Richard, Kahlan, and Cara started down the rise toward the concealing safety of the huge pines. They had been long enough out in the open, as far as Kahlan was concerned. It was only a matter of time before the races came in search of them-before Nicholas came looking for them.

As cold as it was up in the pass, Kahlan knew they didn't dare build a fire; the races could spot the smoke and then find them. They needed instead to build a snug shelter. Kahlan wished they could find a wayward pine to protect and hide them for the night, but she had not seen any of those down in the Old World and wishing wasn't going to grow one.

As she stepped carefully on dry patches of rock, avoiding the snow so as not to leave tracks, she checked the dark clouds. It was always possible that it might warm just a little and that the precipitation could turn to rain. Even if it didn't, it still would be a miserably cold night.

Jennsen, Betty following behind, returned, catching up with them as they zigzagged down through the steep notches of ledge. The wind was getting colder, the snow a little heavier.

When they reached a flatter spot, Jennsen caught Richard's arm.

"Richard, I'm sorry. I don't mean to be angry with you. I know you didn't banish those people. I know it's not your fault." She gathered up the slack on Betty's rope, looping it into coils. "It just makes me angry that those people were treated like that. I'm like them, and so it makes me angry."

"The way they were treated should make you angry," Richard said as he started away, "but not because you share an attribute with them."

Taken aback by his words, even looking a little hurt, Jennsen didn't move. "What do you mean?"

Richard paused and turned back to her. "That's how the Imperial Order thinks. That's how Owen's people think. It's a belief in granting disembodied prestige, or the mantle of guilt, to all those who share some specific trait or attribute.

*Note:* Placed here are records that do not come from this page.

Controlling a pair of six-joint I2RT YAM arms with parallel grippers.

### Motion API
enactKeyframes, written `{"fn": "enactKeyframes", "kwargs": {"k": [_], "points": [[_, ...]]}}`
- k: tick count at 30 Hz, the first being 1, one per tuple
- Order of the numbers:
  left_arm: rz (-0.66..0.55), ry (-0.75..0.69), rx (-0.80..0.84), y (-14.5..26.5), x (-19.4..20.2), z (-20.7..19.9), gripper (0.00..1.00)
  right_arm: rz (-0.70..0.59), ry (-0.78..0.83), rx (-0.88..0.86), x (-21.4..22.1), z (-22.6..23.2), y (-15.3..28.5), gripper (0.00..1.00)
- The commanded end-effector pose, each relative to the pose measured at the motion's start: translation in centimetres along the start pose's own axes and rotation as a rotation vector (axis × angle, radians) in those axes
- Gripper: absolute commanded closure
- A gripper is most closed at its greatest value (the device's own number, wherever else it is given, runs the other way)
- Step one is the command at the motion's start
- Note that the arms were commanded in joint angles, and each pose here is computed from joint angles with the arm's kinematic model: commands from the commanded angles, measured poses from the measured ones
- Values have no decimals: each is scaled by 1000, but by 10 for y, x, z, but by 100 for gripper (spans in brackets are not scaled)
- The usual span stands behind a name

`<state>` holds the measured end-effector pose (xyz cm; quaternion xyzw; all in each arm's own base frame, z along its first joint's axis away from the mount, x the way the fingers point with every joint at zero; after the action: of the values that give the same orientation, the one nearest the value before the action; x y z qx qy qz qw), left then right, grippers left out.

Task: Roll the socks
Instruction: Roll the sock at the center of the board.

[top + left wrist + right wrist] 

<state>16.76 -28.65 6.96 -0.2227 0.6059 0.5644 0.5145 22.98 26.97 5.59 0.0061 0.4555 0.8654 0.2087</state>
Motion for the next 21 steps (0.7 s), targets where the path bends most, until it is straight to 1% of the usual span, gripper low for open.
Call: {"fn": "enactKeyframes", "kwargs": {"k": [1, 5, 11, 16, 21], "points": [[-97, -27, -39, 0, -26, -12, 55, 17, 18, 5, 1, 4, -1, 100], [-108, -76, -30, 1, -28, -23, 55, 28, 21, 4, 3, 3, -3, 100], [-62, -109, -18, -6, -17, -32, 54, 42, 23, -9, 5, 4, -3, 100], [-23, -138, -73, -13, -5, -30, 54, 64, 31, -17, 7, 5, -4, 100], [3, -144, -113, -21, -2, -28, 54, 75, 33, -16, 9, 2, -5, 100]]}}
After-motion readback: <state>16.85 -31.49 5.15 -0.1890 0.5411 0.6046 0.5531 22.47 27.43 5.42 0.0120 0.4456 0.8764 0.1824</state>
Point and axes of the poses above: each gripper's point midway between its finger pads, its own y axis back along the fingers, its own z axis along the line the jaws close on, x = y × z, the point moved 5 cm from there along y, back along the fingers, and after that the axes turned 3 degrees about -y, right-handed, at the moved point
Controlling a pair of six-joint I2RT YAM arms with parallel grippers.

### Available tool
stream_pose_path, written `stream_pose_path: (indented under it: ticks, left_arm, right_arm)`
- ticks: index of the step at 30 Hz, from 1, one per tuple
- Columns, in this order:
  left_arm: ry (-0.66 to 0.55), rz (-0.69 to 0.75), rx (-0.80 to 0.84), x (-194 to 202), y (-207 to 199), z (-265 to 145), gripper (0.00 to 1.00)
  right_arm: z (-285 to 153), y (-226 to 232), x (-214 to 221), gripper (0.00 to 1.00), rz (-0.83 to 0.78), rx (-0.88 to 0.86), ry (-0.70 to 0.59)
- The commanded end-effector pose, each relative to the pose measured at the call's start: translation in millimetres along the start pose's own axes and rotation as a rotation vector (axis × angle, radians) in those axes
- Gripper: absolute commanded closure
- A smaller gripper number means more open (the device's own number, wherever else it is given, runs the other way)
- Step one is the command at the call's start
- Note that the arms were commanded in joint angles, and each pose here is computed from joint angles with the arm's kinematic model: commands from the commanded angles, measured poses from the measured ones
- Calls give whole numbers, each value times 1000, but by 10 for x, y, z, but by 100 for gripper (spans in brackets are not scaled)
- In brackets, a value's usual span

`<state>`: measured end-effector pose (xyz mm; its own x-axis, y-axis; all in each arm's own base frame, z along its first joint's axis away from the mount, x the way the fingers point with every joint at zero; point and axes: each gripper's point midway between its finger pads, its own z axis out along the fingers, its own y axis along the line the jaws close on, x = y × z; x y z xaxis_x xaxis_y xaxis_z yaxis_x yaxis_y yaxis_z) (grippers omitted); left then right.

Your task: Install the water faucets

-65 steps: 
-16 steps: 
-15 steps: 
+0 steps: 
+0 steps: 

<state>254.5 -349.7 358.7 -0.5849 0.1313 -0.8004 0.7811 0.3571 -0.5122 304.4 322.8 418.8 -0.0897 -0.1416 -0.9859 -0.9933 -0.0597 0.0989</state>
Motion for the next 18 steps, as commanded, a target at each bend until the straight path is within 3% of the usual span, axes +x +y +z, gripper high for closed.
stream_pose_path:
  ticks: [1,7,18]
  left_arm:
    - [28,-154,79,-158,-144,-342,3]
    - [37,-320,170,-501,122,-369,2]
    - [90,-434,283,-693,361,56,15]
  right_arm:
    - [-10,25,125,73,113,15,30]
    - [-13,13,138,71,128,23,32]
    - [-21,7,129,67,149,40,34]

"The Imperial Order would like you to believe that your virtue, your ultimate value, or even your wickedness, arises entirely from being born a member of a given group, that free will itself is either impotent or nonexistent. They want you to believe that all people are merely interchangeable members of groups that share fixed, preordained characteristics, and they are predestined to live through a collective identity, the group will, unable to rise on individual merit because there can be no such thing as independent, individual merit, only group merit.

"They believe that people can only rise above their station in life when selected to be awarded recognition because their group is due an indulgence, and so a representative, a stand-in for the group, must be selected to be awarded the badge of self-worth. Only the reflected light off this badge, they believe, can bring the radiance of self-worth to others of their group.